Le jour de la course, les concurrents d’Ali sont en tenue de course et se font accompagner par leurs parents qui leur font des recommandations. Ali semble hagard quand il débarque avec le prof de sport. Le départ est donné. Les garçons doivent faire le tour d’un lac, sous un soleil de plomb. Dans ses fidèles tennis en tissu, Ali file dans le peloton de tête. Dans sa tête à lui, c’est la voix de Zahra qui résonne et Ali se souvient de la promesse qu’il lui a faite. La concurrence est rude. Ali court sans faiblir et compte ses concurrents. Il sent l’arrivée proche et se place alors entre le second et le quatrième coureur. Pris de vitesse et de rancœur, le poursuivant d’Ali lui fait un croc-en-jambe et Ali s’effondre. L’écart se creuse avec le groupe de tête. Mais Ali se relève et se remet à courir; il ne calcule plus rien et semble voler à la poursuite de ses concurrents. On distingue bientôt la ligne d’arrivée. Sur le côté, le prof de sport et le directeur de l’école hurlent et s’agitent : c’est l’heure du dénouement. Dans une ultime accélération, Ali passe l’épaule et puis la tête en premier.
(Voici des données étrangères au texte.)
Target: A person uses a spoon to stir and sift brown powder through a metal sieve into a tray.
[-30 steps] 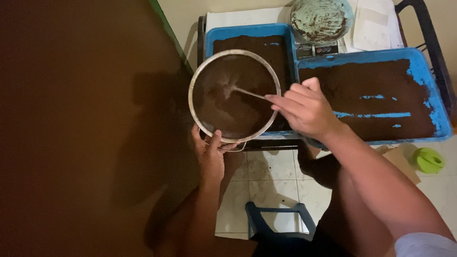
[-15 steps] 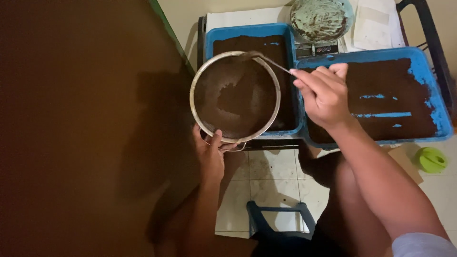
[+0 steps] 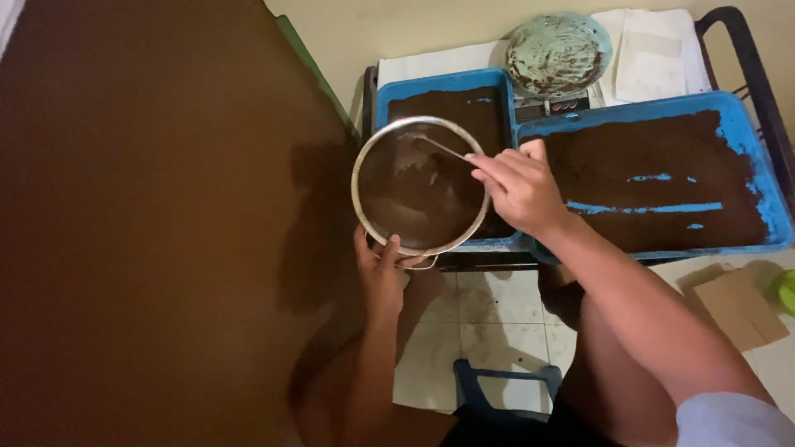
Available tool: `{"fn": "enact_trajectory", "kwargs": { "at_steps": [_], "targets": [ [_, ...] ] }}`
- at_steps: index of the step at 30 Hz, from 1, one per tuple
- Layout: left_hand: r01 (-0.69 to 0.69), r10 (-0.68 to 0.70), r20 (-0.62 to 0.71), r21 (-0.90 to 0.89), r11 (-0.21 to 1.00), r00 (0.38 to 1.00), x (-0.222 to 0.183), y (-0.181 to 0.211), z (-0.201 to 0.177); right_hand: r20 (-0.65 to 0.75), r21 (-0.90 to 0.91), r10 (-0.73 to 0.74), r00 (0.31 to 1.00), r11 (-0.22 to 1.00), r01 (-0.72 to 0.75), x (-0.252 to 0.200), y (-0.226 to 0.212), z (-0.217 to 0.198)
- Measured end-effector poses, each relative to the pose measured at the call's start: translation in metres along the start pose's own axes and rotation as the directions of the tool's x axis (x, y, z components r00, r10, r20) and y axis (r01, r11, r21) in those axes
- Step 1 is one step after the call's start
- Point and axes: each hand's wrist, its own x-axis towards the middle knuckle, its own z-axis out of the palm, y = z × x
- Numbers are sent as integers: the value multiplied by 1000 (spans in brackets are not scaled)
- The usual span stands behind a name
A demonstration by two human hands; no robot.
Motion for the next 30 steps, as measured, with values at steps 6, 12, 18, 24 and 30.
{"fn": "enact_trajectory", "kwargs": {
  "at_steps": [6, 12, 18, 24, 30],
  "targets": [
    [9, -14, -108, -51, 999, 994, 9, -16, 5, 45, -43, -73, 996, 996, 75, 12, -7, -9],
    [-17, 6, -103, -99, 995, 995, 22, -21, 18, 73, -94, -58, 996, 993, 65, 2, 21, -4],
    [68, -88, -163, -126, 990, 983, 64, -19, 11, -84, 131, 162, 983, 980, -150, 2, 38, -33],
    [50, -66, -137, -115, 992, 988, 77, 33, 38, -99, 392, 403, 910, 856, -337, -22, 61, -59],
    [39, -48, -102, -88, 995, 994, 90, 34, 37, -105, 469, 529, 842, 773, -427, -19, 57, -75]
  ]
}}
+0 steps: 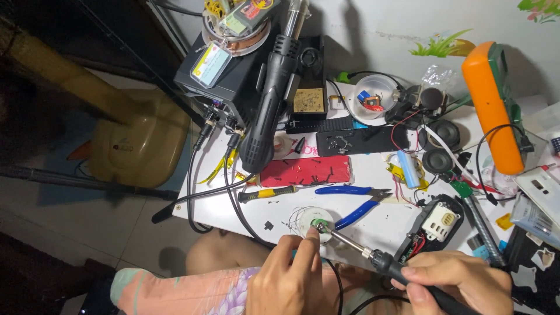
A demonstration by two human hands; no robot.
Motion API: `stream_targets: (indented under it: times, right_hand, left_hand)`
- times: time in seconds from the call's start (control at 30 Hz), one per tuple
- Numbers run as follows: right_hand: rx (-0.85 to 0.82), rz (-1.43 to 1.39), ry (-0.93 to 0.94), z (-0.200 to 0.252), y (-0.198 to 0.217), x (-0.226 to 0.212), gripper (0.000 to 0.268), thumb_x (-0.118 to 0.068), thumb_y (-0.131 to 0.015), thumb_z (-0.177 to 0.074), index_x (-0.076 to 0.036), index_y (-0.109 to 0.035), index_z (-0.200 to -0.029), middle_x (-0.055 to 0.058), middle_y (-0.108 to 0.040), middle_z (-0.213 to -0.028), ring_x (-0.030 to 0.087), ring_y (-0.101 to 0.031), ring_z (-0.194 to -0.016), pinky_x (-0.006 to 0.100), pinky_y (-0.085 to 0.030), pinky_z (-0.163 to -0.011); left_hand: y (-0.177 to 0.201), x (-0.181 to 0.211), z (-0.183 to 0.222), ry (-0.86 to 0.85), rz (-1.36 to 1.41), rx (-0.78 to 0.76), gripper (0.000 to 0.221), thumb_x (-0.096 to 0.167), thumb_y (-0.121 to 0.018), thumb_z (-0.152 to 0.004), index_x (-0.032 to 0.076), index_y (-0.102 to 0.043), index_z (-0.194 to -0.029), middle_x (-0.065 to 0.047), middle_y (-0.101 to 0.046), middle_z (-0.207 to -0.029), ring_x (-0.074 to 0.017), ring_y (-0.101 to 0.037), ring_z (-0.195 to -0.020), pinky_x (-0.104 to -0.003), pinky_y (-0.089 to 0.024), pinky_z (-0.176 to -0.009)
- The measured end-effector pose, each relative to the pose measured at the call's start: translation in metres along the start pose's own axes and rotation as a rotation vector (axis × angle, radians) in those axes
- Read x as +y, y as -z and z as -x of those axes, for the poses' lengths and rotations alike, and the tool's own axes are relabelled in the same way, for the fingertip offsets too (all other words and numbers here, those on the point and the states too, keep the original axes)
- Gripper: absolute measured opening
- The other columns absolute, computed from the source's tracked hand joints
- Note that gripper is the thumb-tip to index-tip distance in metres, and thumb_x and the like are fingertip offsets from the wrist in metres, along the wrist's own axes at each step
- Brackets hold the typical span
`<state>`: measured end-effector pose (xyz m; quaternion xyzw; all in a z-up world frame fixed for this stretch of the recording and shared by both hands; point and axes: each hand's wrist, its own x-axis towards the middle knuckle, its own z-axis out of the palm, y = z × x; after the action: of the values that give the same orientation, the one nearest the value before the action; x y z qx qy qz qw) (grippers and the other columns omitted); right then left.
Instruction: Soldering electronic components onto a small circuit board using a soldering iron and solder wire on a repair bench.
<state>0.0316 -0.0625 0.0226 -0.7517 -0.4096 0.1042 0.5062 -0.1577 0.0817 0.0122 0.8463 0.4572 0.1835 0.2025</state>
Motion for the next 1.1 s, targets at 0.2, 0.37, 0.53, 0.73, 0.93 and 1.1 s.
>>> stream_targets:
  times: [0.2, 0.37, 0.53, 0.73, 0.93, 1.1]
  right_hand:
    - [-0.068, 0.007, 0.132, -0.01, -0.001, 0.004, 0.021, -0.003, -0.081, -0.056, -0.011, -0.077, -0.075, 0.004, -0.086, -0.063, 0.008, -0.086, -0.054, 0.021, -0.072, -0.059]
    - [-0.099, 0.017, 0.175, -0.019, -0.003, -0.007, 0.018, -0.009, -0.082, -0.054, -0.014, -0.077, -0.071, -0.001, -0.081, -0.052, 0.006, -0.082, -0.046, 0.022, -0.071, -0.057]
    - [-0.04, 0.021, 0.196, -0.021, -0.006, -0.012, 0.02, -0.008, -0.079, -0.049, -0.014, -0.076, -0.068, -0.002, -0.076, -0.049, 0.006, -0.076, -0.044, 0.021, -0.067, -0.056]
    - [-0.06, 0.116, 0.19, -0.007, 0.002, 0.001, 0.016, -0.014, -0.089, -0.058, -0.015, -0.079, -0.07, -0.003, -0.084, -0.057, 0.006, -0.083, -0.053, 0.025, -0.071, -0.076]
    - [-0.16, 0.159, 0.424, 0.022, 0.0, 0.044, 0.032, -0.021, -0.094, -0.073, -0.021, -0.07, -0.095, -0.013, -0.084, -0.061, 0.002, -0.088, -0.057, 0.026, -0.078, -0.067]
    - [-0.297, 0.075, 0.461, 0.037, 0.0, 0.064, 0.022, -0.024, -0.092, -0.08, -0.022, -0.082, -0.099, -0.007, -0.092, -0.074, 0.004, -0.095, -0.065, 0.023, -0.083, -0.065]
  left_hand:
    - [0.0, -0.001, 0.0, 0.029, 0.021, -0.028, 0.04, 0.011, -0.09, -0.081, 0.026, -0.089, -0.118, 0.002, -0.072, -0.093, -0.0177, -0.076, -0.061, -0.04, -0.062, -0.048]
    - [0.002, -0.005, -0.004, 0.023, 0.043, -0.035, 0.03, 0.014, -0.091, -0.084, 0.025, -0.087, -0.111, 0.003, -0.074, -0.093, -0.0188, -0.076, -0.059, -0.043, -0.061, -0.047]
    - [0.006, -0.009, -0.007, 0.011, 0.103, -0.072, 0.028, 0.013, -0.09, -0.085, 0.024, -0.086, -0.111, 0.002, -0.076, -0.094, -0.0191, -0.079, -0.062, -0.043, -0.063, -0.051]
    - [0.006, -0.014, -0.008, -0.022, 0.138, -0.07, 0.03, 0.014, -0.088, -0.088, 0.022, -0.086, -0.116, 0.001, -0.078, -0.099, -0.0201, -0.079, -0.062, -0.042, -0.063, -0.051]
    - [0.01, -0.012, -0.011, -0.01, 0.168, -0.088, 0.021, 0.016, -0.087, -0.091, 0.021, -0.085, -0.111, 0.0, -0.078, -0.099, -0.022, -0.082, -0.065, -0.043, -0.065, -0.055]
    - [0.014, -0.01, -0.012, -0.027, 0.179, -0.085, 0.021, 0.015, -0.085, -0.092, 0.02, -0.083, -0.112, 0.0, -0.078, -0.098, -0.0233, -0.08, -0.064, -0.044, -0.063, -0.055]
Porté comme un champion qu’il est devenu malgré lui, Ali s’enquiert auprès de son professeur: « C’est bon, je suis bien troisième ? ». Et déjà les photographes se bousculent, alors que le directeur porte fièrement la coupe. Ali est abattu. Tête baissée, il ne goûte pas à la gloire, amère, qui condamne sa sœur, une fois de plus, Ali le sait. Sur une table à proximité, la paire de baskets flamboyantes nargue le vainqueur déchu qui manque de s’évanouir. Le père d’Ali, lui, a fait des emplettes. On le voir charger le vélo de victuailles en tout genre, et dans un carton entrouvert, on aperçoit deux paires de chaussures neuves. En rentrant chez lui, Ali tombe sur Zahra, qui fait la vaisselle dans la vasque de la cour. Il croise son regard impatient; elle lui sourit. Alors qu’elle s’apprête à célébrer son frère, Zahra comprend qu’Ali, honteux, a échoué dans sa mission et s’en retourne à l’intérieur, pour voir le bébé qui pleure. Ali se déchausse et laisse apparaître ses pieds meurtris par l’effort. Les pieds dans l’eau de la vasque et l’âme en peine, Ali se prend la tête dans les bras.
Quelques notes de târ, cet instrument à cordes iranien, parachèvent le malheur d’Ali, et viennent arracher au spectateur ses dernières larmes, surtout s’il sait, comme moi, que rien au monde n’est comparable au lien qui unit un frère et une sœur. Leur pacte d’amour plein de sollicitude dépasse même leurs personnes et rendrait jaloux le Christ.